╭─ Data for analysis

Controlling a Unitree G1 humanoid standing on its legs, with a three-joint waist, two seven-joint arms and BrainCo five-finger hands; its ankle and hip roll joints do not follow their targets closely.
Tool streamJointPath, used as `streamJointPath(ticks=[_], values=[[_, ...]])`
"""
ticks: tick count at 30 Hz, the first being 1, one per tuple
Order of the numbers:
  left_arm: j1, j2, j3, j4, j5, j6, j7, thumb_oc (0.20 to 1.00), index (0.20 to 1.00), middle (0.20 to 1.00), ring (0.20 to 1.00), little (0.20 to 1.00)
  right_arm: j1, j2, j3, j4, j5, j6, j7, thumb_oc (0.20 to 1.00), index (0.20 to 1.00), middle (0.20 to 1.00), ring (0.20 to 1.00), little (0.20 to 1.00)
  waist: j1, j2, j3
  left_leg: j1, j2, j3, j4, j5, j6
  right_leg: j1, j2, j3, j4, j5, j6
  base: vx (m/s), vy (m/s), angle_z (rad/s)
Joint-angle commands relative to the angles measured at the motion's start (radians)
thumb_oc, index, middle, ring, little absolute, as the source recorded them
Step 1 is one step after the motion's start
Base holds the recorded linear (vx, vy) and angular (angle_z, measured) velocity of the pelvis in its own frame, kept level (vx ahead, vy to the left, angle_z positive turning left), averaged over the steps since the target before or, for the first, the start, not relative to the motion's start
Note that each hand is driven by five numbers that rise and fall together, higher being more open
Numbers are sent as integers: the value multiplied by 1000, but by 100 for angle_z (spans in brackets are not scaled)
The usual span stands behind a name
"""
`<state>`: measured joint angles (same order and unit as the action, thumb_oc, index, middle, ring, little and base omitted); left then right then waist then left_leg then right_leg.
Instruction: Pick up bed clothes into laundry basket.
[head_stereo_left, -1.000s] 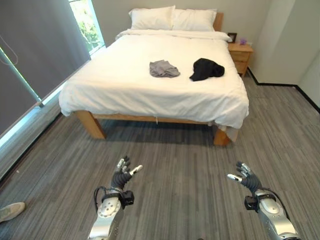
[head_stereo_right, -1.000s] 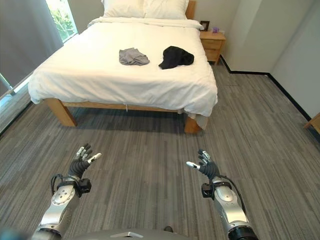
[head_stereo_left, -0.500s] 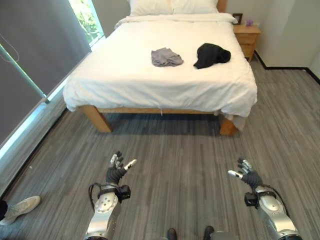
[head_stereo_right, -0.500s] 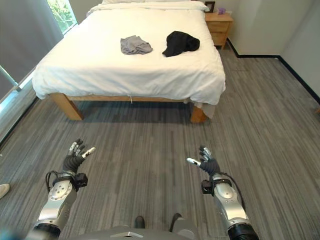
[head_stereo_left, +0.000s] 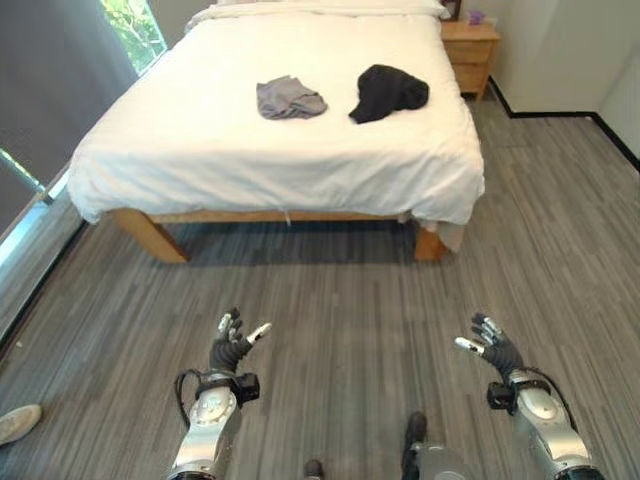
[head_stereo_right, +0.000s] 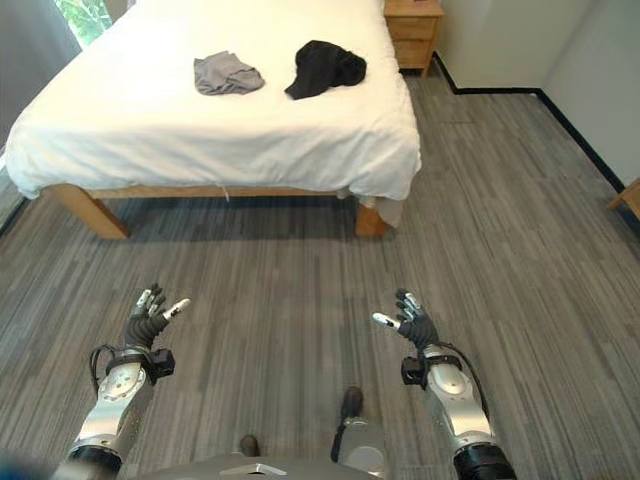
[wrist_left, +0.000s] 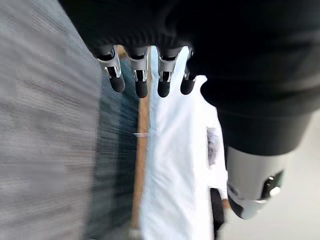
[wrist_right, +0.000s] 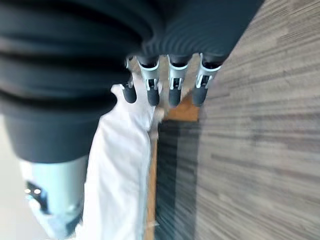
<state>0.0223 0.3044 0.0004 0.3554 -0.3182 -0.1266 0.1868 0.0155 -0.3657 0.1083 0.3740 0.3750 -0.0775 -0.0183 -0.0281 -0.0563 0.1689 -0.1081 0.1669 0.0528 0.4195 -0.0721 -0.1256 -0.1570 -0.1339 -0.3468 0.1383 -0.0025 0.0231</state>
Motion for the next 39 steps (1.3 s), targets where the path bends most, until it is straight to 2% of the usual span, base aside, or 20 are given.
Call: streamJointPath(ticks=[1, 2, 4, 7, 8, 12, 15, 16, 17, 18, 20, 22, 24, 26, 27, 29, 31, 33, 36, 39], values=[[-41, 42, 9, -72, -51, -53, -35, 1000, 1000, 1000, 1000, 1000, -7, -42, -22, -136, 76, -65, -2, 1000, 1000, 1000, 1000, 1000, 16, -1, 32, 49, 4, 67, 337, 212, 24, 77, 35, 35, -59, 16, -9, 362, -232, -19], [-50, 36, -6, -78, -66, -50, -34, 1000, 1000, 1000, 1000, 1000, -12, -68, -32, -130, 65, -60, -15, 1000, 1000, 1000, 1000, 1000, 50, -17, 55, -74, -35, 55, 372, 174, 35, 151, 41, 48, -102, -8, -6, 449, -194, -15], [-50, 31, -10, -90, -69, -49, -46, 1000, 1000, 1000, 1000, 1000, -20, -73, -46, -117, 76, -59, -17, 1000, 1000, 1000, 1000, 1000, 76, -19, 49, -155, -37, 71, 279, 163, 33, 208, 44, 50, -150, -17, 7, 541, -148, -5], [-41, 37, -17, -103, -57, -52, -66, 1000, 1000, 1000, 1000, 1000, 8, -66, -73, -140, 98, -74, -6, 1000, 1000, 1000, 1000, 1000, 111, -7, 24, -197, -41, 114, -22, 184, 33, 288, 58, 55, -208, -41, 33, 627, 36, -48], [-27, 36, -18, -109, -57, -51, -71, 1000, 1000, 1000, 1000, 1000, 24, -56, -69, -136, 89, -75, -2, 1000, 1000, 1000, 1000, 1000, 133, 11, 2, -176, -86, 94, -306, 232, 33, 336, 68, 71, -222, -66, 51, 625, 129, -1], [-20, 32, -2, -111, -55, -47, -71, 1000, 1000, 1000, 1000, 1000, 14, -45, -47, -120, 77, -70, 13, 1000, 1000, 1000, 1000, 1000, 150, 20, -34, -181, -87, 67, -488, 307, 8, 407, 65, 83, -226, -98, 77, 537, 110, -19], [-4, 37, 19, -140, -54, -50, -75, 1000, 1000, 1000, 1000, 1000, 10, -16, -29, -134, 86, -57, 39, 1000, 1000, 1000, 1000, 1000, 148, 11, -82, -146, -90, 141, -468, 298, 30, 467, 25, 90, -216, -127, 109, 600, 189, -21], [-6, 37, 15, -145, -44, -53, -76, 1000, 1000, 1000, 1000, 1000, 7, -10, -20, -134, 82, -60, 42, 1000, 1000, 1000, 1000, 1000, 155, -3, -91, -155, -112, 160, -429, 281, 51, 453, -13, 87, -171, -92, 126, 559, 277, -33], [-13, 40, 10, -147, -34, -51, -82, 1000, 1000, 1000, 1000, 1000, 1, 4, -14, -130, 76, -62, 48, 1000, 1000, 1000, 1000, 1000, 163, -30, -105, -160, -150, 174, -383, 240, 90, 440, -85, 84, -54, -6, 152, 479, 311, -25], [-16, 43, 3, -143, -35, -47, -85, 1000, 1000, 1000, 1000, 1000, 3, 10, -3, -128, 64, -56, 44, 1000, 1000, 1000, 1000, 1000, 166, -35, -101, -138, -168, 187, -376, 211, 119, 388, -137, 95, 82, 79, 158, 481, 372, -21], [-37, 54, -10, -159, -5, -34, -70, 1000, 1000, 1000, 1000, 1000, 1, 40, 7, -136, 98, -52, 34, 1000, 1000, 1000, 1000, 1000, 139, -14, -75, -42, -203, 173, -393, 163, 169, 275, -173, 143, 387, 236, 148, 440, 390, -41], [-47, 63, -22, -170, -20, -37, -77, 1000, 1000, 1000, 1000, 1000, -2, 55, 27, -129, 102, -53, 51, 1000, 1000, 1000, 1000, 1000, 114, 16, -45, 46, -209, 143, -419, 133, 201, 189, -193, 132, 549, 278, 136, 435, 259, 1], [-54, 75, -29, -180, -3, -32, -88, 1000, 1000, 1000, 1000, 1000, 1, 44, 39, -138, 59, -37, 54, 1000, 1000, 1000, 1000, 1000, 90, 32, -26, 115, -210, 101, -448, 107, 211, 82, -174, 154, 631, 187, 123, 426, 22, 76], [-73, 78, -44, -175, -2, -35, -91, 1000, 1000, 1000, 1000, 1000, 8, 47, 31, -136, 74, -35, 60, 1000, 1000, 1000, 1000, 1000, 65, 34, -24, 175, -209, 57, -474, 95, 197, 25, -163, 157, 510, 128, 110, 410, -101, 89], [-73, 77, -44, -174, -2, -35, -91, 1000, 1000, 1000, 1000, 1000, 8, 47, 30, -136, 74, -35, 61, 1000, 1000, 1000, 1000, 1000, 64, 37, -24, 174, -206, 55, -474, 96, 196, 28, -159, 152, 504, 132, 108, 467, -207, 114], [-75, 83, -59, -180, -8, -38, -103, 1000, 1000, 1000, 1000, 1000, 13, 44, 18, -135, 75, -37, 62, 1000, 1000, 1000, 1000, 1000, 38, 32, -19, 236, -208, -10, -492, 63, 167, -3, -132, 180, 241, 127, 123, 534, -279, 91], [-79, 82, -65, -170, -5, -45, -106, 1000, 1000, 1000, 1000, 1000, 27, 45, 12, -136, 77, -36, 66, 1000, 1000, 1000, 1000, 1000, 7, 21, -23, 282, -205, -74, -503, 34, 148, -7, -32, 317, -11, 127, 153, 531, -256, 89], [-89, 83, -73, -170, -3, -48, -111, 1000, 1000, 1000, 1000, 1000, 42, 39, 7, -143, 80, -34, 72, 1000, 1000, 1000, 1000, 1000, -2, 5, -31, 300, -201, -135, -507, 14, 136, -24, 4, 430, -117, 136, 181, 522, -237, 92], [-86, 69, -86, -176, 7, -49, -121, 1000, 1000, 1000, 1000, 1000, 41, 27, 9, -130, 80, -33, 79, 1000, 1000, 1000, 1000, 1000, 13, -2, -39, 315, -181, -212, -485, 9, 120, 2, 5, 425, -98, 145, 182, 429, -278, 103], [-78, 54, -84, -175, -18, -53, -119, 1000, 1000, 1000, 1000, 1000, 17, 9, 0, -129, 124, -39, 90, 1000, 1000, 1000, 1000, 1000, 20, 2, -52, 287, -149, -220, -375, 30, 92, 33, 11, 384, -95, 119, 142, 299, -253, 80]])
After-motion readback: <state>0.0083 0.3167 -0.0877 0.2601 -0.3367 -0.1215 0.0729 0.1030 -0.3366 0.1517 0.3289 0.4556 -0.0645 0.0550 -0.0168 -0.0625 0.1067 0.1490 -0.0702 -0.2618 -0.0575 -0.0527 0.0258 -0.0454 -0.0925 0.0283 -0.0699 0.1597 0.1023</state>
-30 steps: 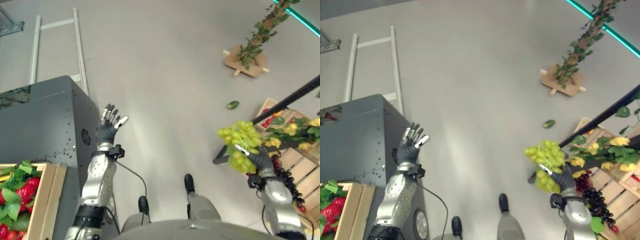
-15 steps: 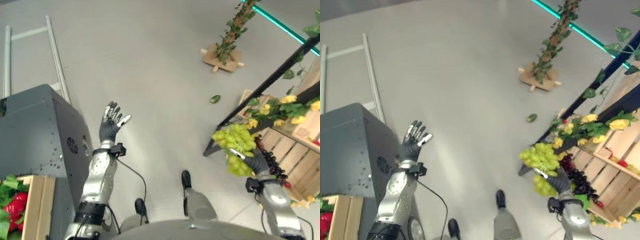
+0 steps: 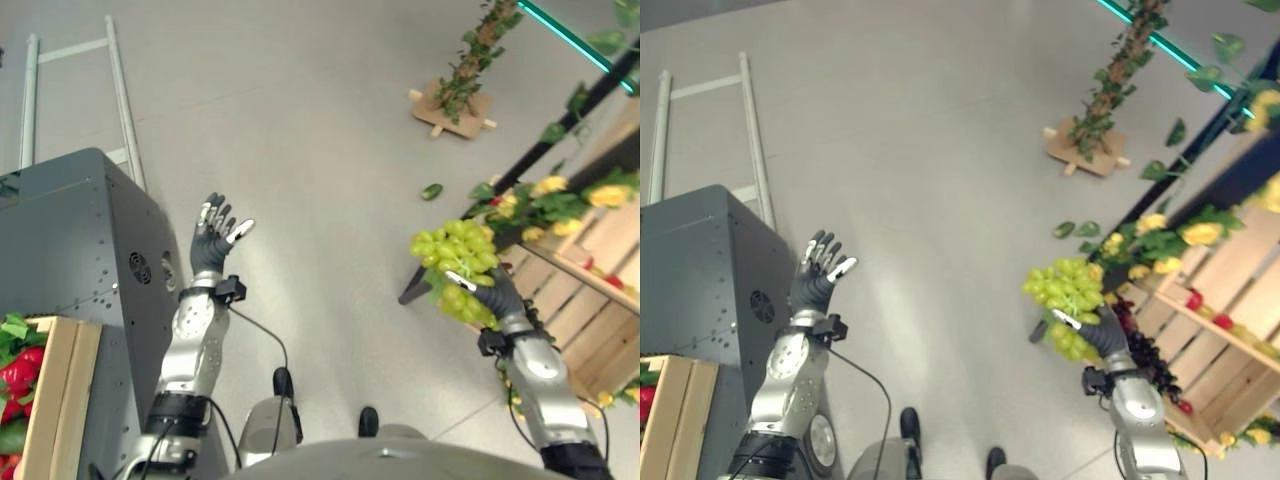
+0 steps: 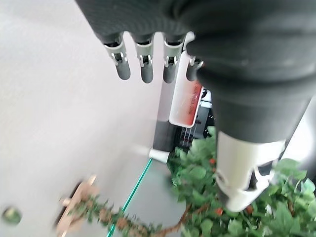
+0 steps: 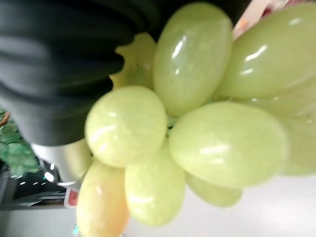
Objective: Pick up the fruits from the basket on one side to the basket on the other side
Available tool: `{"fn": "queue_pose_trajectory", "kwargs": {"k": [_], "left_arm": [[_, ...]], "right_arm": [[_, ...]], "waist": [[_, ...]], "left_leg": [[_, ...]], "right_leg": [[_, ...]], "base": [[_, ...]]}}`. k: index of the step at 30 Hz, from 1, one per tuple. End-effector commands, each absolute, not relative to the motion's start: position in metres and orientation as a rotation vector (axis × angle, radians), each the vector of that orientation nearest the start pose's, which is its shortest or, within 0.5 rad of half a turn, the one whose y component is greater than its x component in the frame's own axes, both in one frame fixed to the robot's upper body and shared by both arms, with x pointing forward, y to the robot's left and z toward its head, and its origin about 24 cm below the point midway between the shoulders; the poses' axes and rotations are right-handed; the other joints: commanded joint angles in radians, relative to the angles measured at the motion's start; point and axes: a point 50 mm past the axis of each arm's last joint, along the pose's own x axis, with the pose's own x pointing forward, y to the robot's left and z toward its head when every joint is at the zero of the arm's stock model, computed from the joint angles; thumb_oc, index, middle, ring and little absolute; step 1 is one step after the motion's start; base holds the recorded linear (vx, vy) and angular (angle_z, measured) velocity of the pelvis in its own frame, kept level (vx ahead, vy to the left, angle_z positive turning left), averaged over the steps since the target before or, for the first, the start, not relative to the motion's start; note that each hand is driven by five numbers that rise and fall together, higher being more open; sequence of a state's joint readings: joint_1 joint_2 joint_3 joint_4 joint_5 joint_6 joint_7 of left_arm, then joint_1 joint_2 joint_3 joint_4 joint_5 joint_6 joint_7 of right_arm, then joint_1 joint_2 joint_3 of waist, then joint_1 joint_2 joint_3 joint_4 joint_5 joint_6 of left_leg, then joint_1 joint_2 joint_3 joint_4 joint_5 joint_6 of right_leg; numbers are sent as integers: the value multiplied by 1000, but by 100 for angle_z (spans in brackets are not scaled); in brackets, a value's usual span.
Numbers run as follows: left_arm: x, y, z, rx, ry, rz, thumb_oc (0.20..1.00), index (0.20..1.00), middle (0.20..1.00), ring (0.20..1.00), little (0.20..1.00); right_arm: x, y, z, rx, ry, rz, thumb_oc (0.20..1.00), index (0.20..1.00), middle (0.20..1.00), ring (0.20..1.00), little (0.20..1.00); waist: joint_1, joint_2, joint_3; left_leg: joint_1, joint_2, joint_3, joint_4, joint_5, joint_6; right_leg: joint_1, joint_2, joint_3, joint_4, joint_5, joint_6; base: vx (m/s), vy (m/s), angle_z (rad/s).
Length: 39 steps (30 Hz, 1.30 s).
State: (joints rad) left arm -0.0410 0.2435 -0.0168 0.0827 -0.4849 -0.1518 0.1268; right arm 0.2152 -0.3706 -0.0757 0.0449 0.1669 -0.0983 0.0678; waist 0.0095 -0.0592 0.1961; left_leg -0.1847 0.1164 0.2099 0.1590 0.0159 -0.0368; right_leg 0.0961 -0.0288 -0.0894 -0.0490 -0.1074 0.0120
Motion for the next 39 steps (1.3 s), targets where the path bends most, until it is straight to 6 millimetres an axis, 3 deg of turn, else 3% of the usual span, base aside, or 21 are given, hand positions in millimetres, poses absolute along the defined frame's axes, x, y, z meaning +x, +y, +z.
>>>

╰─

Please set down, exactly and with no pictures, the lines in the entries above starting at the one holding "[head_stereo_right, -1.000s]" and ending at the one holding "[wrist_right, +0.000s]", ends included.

Result of this exercise —
[head_stereo_right, -1.000s] 
[head_stereo_left, -0.500s] 
[head_stereo_right, -0.500s] 
[head_stereo_left, +0.000s] 
[head_stereo_right, +0.000s] 
[wrist_left, +0.000s] 
[wrist_right, +0.000s] 

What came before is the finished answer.